= TASK STATEMENT =
Begin at the line that has "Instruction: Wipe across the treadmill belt", stop after the line that has "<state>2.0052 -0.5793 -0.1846", and print exactly those lines from the records below, without any pictures.

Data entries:
((
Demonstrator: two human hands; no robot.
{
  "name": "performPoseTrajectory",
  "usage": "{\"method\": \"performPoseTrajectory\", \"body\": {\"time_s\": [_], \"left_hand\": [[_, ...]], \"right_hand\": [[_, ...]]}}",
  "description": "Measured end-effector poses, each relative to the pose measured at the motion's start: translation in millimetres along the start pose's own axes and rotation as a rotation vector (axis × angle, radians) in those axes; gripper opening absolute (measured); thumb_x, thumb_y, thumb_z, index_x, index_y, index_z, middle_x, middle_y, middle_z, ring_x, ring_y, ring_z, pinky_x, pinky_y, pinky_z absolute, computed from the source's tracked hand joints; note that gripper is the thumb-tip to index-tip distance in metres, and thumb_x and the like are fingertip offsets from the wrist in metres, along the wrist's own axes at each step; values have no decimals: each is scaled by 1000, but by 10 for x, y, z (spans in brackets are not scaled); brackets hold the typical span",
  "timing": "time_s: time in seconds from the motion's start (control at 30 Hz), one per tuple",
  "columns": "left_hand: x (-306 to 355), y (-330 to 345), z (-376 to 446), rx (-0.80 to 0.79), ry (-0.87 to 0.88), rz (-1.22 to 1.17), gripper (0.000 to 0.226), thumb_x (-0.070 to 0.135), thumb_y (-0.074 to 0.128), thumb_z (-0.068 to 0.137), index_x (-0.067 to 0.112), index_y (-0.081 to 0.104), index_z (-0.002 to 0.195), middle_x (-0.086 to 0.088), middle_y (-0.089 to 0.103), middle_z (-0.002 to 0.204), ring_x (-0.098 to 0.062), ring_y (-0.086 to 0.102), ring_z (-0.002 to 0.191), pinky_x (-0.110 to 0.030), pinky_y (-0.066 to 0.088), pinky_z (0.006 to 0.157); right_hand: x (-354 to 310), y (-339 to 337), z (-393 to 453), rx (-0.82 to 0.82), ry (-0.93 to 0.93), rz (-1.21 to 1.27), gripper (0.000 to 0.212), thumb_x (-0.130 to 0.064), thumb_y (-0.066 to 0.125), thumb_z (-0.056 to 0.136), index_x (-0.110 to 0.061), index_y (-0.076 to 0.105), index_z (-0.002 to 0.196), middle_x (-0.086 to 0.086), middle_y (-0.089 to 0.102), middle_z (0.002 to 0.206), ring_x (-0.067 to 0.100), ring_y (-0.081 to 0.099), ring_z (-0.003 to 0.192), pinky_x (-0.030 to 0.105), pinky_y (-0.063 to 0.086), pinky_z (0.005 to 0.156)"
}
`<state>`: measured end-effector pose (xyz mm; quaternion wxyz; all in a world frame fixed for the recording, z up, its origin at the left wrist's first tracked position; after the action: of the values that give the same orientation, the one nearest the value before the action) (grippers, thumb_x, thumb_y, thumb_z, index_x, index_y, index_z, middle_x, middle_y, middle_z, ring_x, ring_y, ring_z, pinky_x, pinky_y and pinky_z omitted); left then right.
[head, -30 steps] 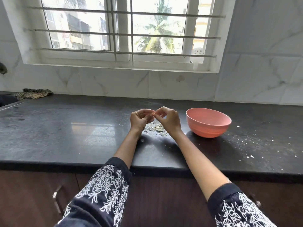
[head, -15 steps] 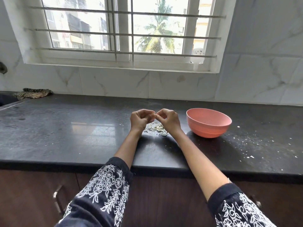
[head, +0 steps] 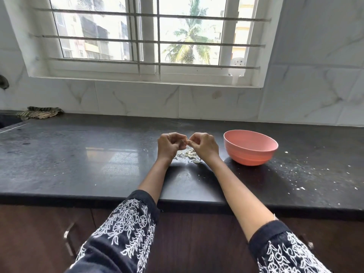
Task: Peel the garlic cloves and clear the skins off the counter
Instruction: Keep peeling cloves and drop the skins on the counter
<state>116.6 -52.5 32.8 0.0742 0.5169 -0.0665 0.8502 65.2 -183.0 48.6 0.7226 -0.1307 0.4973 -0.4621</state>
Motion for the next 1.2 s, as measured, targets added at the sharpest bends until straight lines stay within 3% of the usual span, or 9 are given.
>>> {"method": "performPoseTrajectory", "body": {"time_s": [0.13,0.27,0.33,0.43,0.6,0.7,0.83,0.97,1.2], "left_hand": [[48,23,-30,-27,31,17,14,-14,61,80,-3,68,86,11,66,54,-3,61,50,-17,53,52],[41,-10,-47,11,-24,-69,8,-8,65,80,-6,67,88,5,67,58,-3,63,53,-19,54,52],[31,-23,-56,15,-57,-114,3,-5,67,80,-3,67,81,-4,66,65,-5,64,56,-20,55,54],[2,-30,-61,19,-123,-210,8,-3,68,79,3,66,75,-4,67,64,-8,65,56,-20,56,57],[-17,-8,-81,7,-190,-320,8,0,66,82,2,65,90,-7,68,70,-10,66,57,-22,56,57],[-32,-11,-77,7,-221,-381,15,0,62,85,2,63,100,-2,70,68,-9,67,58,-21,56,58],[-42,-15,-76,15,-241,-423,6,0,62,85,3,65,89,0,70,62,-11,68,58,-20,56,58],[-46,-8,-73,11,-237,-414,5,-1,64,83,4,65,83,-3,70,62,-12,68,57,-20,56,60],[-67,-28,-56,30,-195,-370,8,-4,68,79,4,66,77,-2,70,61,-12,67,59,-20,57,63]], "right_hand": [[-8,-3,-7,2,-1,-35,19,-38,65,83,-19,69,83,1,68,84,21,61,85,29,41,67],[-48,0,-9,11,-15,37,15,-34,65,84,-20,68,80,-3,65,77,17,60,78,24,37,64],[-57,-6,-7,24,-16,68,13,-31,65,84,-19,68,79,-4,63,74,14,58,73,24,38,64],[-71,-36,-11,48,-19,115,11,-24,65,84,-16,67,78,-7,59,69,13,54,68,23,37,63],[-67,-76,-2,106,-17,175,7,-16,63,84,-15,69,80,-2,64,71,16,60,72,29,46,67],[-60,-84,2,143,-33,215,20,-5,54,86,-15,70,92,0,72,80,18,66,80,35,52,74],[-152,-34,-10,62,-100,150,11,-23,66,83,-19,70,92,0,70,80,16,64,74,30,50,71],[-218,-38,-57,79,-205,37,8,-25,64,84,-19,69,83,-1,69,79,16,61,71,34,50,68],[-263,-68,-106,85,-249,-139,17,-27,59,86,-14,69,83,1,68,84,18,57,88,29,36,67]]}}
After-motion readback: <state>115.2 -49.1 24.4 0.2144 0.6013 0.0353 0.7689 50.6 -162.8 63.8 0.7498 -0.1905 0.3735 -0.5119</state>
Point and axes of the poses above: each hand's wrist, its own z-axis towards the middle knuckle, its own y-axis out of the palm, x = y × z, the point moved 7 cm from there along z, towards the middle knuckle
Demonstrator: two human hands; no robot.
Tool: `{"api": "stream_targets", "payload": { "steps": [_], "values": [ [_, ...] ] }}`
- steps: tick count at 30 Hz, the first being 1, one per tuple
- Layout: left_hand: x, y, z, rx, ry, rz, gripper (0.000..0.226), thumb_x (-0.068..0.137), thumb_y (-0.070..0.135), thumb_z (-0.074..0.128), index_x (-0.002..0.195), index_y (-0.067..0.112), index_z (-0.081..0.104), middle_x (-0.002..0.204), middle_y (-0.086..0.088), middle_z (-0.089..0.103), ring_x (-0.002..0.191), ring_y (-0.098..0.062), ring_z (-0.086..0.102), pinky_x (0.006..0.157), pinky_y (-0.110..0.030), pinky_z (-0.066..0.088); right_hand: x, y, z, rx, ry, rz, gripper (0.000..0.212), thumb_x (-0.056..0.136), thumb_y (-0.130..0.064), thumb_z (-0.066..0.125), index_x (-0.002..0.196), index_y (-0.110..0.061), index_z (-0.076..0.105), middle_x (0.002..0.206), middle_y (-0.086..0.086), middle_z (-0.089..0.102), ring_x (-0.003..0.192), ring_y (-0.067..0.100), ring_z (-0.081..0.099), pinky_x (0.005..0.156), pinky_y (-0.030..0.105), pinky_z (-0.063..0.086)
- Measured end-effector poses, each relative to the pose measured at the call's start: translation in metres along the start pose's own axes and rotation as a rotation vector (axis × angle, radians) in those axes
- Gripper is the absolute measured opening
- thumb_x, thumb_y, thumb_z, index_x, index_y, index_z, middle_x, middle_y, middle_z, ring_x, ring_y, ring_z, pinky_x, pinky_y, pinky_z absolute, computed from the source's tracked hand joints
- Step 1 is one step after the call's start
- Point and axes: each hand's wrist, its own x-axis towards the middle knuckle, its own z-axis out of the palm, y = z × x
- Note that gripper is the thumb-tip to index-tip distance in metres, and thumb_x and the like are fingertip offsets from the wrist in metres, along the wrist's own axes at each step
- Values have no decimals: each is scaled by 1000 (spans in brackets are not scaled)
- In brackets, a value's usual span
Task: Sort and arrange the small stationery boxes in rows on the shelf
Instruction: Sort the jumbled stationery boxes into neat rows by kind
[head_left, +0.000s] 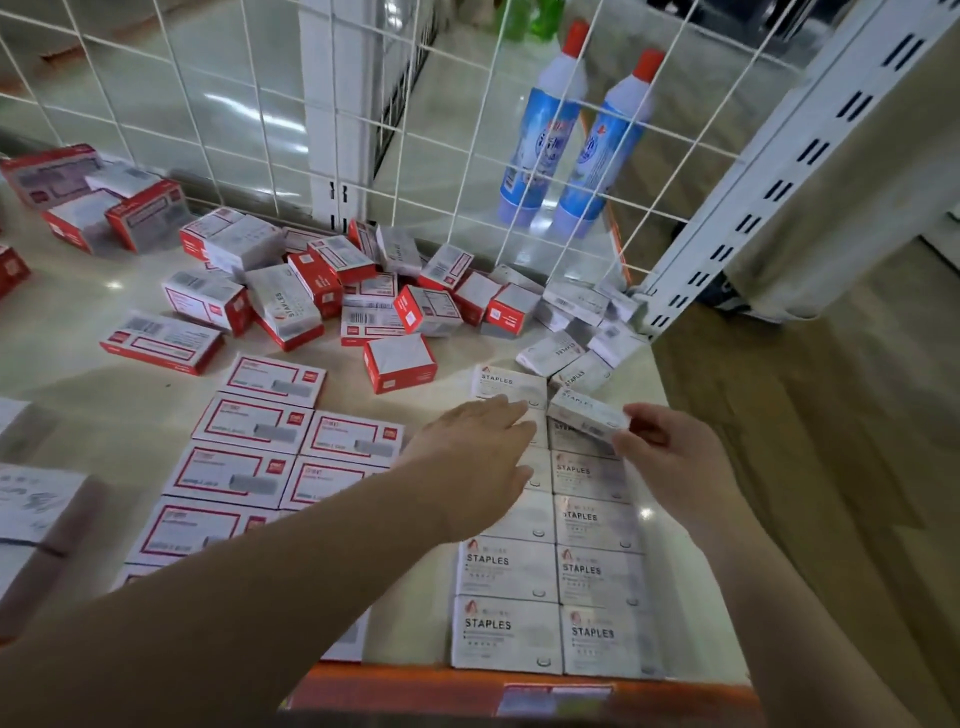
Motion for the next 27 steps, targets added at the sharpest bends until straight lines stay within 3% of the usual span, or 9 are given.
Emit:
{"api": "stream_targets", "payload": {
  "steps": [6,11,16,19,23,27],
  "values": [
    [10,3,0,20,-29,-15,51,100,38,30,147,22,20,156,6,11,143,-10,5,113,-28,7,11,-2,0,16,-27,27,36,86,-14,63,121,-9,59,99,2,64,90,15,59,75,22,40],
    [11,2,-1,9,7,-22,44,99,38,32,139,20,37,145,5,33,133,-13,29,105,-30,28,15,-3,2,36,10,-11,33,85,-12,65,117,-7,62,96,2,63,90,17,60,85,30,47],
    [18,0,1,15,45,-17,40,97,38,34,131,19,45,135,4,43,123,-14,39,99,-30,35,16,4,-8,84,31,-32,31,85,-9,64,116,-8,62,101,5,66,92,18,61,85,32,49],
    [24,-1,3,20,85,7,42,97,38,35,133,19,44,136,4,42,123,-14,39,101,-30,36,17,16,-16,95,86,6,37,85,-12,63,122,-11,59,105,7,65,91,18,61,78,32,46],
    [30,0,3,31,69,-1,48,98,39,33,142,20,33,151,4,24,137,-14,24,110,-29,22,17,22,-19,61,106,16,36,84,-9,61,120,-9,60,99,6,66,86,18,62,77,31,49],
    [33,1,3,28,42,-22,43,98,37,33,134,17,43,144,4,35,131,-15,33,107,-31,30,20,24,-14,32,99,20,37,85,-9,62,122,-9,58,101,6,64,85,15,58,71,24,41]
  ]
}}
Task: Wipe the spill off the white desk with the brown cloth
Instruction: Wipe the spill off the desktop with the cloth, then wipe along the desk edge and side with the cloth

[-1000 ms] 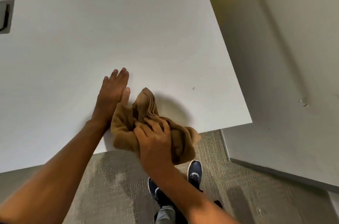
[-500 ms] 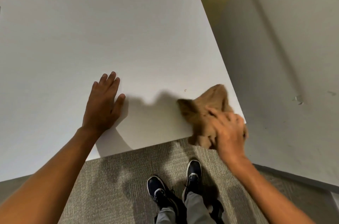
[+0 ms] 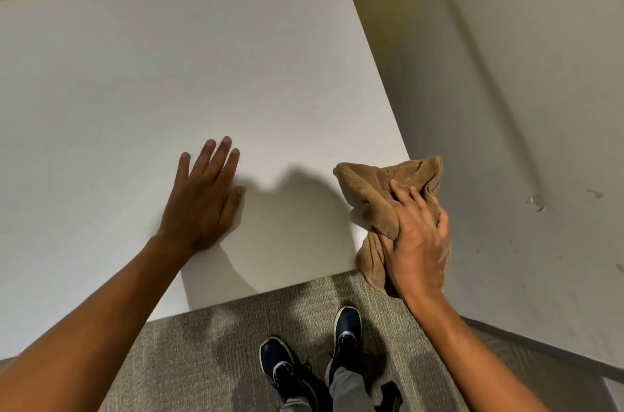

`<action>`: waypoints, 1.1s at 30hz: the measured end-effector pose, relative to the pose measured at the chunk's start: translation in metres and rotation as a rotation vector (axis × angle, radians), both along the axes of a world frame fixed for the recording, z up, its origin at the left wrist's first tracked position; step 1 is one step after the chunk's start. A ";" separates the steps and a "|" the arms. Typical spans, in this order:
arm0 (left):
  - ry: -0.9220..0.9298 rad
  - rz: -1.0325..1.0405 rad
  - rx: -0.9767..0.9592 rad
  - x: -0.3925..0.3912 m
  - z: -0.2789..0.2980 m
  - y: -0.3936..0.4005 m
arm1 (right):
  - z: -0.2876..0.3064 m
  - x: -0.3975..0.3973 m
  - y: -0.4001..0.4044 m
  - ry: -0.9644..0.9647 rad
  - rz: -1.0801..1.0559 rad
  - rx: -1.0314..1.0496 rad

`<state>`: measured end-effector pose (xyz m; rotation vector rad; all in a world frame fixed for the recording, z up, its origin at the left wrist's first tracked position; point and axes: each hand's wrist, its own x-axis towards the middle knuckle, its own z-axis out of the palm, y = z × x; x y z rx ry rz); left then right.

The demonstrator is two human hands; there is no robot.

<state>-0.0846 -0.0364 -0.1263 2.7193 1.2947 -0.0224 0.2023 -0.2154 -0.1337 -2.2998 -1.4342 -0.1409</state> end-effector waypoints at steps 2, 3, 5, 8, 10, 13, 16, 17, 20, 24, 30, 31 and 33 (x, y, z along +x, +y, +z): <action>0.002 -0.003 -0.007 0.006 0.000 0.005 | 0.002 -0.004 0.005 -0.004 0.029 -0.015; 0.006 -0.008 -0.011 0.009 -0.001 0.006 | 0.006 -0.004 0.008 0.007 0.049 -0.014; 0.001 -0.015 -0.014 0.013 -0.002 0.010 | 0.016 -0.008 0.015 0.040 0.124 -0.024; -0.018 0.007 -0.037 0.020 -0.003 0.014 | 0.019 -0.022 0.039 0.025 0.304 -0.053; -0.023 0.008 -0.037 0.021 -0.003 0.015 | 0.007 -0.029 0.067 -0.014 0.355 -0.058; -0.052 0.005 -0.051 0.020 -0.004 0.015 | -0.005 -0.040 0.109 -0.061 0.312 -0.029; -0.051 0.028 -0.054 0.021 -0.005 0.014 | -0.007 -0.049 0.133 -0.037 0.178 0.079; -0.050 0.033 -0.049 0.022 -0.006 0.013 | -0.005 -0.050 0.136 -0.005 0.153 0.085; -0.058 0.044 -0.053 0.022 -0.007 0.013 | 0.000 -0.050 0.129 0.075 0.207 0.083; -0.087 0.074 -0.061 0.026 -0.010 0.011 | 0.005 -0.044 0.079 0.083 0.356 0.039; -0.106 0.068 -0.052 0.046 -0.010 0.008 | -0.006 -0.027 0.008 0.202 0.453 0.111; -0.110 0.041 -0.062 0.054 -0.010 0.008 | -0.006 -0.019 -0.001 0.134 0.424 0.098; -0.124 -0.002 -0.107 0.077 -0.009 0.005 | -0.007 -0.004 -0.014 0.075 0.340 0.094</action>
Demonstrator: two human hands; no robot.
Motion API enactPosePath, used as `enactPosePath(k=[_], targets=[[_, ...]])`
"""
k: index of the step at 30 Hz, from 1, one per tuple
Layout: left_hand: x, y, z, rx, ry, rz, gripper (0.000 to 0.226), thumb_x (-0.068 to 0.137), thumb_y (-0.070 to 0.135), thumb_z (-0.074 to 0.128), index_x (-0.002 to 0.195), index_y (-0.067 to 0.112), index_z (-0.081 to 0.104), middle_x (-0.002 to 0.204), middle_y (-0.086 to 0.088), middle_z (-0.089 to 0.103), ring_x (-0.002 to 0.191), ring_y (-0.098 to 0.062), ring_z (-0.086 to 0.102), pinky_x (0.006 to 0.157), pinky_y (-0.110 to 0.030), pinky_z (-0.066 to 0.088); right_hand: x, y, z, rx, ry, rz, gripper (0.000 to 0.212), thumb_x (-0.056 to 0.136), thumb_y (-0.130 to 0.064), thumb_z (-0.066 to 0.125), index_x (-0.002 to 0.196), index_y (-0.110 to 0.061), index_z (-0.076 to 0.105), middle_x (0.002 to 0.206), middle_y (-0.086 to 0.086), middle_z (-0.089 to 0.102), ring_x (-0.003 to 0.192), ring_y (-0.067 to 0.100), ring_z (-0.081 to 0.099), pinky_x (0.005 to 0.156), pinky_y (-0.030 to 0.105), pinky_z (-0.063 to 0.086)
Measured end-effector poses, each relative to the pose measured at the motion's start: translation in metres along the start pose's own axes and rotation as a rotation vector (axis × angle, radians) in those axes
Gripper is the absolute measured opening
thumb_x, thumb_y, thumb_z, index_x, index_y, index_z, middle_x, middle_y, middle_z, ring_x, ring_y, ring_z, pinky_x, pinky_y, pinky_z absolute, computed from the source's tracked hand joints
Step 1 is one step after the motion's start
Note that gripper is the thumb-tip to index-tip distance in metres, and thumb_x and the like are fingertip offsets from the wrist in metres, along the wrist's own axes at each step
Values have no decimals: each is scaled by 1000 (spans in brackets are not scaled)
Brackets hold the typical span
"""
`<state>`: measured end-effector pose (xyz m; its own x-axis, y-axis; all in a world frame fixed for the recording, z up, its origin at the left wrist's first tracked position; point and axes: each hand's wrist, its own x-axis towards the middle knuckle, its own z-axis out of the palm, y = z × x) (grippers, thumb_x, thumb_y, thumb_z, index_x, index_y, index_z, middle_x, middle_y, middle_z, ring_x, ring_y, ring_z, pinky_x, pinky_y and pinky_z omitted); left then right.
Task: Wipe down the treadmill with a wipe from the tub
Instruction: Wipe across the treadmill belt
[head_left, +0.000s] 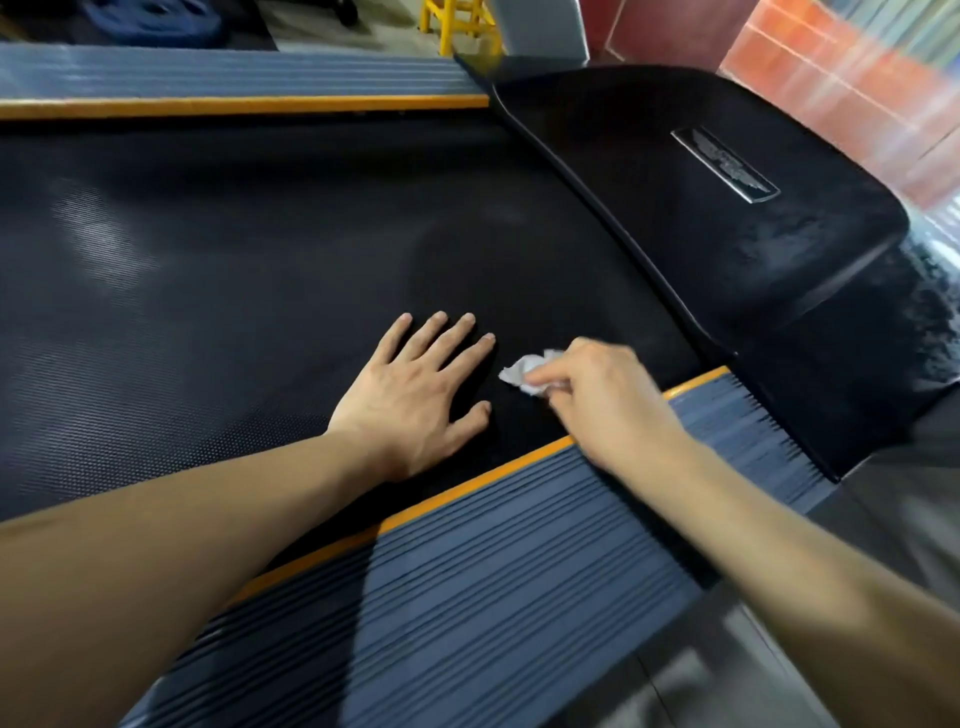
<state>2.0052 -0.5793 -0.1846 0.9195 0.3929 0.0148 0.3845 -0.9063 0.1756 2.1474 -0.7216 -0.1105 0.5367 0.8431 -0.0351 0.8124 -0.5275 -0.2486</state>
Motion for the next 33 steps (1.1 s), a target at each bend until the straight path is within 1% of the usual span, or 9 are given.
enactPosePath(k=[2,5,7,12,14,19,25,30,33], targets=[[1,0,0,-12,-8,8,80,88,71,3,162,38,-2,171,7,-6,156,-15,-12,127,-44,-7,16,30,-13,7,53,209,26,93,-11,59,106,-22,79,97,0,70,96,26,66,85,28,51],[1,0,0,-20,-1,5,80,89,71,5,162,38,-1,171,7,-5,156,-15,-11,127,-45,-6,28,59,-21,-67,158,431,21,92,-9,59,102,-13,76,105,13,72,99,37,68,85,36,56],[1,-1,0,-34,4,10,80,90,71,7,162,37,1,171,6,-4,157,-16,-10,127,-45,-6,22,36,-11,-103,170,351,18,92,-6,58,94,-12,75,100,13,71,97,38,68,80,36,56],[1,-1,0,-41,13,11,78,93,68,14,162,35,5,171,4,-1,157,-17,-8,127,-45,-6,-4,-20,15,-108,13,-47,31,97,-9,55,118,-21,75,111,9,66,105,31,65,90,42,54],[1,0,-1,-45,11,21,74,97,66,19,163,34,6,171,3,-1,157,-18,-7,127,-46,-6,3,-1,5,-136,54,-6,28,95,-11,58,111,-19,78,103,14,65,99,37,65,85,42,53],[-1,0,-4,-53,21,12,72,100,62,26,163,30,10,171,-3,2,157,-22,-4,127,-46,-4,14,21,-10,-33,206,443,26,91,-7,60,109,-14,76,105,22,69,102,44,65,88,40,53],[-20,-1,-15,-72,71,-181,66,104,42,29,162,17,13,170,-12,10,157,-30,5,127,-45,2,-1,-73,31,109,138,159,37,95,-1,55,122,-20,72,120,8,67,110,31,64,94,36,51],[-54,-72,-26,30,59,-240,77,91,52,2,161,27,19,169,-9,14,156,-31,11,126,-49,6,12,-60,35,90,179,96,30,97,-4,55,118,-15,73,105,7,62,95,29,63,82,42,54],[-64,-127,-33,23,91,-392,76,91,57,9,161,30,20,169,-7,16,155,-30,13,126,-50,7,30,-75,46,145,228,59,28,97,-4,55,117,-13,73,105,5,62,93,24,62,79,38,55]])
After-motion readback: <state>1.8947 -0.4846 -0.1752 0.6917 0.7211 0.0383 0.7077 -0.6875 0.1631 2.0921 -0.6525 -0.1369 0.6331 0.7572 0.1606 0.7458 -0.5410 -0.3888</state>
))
= EXPECTED OUTPUT =
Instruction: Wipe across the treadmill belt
[head_left, +0.000s] 
<state>2.0052 -0.5793 -0.1846 0.9195 0.3929 0.0148 0.3845 -0.9063 0.1756 2.1474 -0.7216 -0.1105 0.5367 0.8431 -0.0351 0.8124 -0.5275 -0.2486</state>

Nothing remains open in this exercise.